Als gröss­te Her­aus­for­de­rung sehe ich den Rele­vanz­ver­lust unse­rer Kir­che. Die gute Arbeit, die vor Ort gelei­stet wird, hat zuneh­mend weni­ger gesell­schaft­li­che Bedeu­tung. Die Fra­ge ist, wie die Kir­che ihren wich­ti­gen gesell­schaft­li­chen Auf­trag wei­ter erfül­len kann, trotz schwin­den­der Res­sour­cen und der gros­sen Glaub­wür­dig­keits­kri­se. Dar­über hin­aus sind wir eine Migra­ti­ons­kir­che mit einer gros­sen Viel­falt an Natio­na­li­tä­ten, Kul­tu­ren und christ­li­chen Prä­gun­gen, die zusam­men­ge­führt wer­den müs­sen.

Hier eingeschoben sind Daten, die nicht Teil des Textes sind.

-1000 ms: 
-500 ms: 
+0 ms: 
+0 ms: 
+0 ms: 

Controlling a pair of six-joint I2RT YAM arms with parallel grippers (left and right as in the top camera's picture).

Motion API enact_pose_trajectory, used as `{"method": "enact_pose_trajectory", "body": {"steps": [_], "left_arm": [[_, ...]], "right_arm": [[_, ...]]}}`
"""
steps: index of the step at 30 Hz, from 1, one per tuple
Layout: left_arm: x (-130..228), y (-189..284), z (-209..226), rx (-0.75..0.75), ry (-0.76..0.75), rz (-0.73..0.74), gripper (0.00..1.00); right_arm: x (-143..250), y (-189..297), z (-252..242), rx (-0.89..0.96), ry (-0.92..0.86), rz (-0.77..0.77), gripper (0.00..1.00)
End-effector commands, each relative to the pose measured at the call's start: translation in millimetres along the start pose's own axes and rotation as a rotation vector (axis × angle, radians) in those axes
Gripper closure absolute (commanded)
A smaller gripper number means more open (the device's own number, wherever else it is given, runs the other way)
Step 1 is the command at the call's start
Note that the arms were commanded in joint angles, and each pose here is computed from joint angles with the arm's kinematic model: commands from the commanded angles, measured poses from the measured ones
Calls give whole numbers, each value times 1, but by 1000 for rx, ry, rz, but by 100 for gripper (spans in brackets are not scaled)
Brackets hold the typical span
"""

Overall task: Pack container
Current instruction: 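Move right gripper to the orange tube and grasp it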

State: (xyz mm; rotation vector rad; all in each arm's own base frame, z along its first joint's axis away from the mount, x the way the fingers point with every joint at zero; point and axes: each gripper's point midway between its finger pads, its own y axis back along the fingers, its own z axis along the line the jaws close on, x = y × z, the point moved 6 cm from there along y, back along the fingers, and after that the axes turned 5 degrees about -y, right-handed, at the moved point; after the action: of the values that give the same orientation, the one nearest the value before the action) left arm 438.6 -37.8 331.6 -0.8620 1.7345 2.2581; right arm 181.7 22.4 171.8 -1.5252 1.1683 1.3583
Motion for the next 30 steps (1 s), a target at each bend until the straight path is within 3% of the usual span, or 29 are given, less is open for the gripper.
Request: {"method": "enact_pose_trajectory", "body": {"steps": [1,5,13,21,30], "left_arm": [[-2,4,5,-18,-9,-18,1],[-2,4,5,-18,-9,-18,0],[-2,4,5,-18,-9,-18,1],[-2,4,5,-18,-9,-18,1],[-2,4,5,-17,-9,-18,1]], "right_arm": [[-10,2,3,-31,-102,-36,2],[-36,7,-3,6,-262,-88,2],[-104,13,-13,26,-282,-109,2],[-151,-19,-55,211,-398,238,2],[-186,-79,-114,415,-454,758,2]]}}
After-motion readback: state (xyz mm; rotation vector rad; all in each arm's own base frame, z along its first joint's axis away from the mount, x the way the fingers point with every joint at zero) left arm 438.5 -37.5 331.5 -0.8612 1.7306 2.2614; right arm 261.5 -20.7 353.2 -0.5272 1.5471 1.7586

Da wird das neue Pro­jekt «Zukunft Viel­falt Kir­che Aar­gau» hel­fen, die­se Ein­heit in der Viel­falt zu gestalten.

Wie sehen Sie die Rol­le der Frau in der römisch-katho­li­schen Kir­che?
In mei­nen ver­schie­de­nen Rol­len habe ich erfah­ren, dass ich als Frau sehr vie­les abso­lut gleich­be­rech­tigt mit­ge­stal­ten kann. Für mich war das eine schö­ne Erfah­rung, die in unse­rem Bis­tum mög­lich, jedoch nicht selbst­ver­ständ­lich ist. Aber das ist und bleibt ein The­ma. Alle fin­den es wun­der­bar, dass Frau­en in ver­schie­de­nen Gre­mi­en und Stu­fen gute Arbeit lei­sten. Den­noch ist für die Lei­tungs­ebe­ne der Kir­che nur das Geschlecht aus­schlag­ge­bend. Dar­un­ter lei­det die Glaub­wür­dig­keit der Kir­che, das ist mei­nes Erach­tens heut­zu­ta­ge so nicht mehr vermittelbar.

Gibt es etwas, das Sie Ihrer Nach­fol­ge­rin oder Ihrem Nach­fol­ger mit auf den Weg geben möch­ten?
Ich wün­sche ihr oder ihm Lei­den­schaft für das, was kate­che­tisch Täti­ge vor Ort lei­sten. Die Reli­gi­ons­leh­re­rin oder der Reli­gi­ons­leh­rer ist manch­mal noch der ein­zi­ge Kon­takt zur Kir­che. Zudem erwar­te ich einen gros­sen Ein­satz dafür, die Men­schen best­mög­lich zu unter­stüt­zen, die hier arbei­ten oder die sich in Aus- und Wei­ter­bil­dung auf den Weg machen. Und dann wün­sche ich Begei­ste­rung für ein ver­netz­tes Unter­wegs­sein als Lan­des­kir­che mit dem Bis­tum, in der Öku­me­ne und auch mit den kan­to­na­len Stellen.

In wel­che Rich­tung wird es für Sie wei­ter­ge­hen?
Ich bin jetzt noch in mei­ner Stand­ort­be­stim­mung. Im Kir­chen­rat blei­be ich bis Ende Jahr und füh­re auch mein Enga­ge­ment im Pfle­ge­zen­trum wei­ter. Aber da jetzt über­all erfah­re­ne Leu­te gesucht wer­den, bin ich in der luxu­riö­sen Lage, für die Zukunft aus­su­chen zu dür­fen, wo ich mei­ne Schwer­punk­te set­zen möch­te. Ich habe sehr ger­ne im Kir­chen­rat, in der Pfar­rei und in der Spe­zi­al­seel­sor­ge gear­bei­tet. Mein Wunsch ist es auf jeden Fall, mich wie­der etwas mehr auf einen Bereich zu fokussieren.